**Supplied information**

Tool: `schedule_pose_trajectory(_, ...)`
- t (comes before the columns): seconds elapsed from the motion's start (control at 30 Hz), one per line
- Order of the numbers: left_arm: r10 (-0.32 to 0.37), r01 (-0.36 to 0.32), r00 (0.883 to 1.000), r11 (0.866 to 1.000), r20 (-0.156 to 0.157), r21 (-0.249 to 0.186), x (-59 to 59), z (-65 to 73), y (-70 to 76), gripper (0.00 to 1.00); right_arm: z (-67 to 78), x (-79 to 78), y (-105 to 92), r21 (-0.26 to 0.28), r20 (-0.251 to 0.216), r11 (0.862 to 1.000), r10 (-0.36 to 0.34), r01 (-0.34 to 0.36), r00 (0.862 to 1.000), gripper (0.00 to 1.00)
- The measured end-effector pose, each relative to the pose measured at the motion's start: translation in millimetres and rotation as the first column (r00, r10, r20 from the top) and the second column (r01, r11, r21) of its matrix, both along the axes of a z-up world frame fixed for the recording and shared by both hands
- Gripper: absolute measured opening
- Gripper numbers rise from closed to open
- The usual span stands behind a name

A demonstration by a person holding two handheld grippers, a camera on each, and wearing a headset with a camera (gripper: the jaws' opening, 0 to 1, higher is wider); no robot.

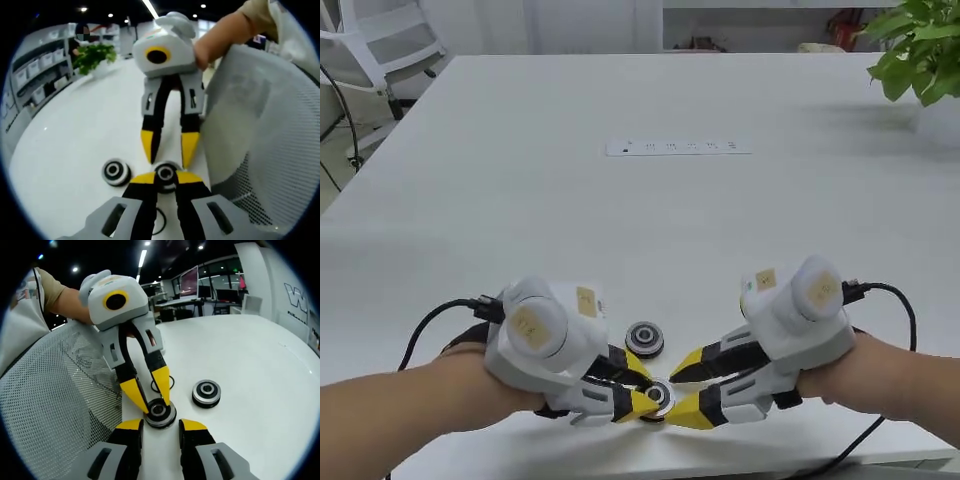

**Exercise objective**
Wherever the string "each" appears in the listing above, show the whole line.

**Response to the task**
- The measured end-effector pose, each relative to the pose measured at the motion's start: translation in millimetres and rotation as the first column (r00, r10, r20 from the top) and the second column (r01, r11, r21) of its matrix, both along the axes of a z-up world frame fixed for the recording and shared by both hands
A demonstration by a person holding two handheld grippers, a camera on each, and wearing a headset with a camera (gripper: the jaws' opening, 0 to 1, higher is wider); no robot.

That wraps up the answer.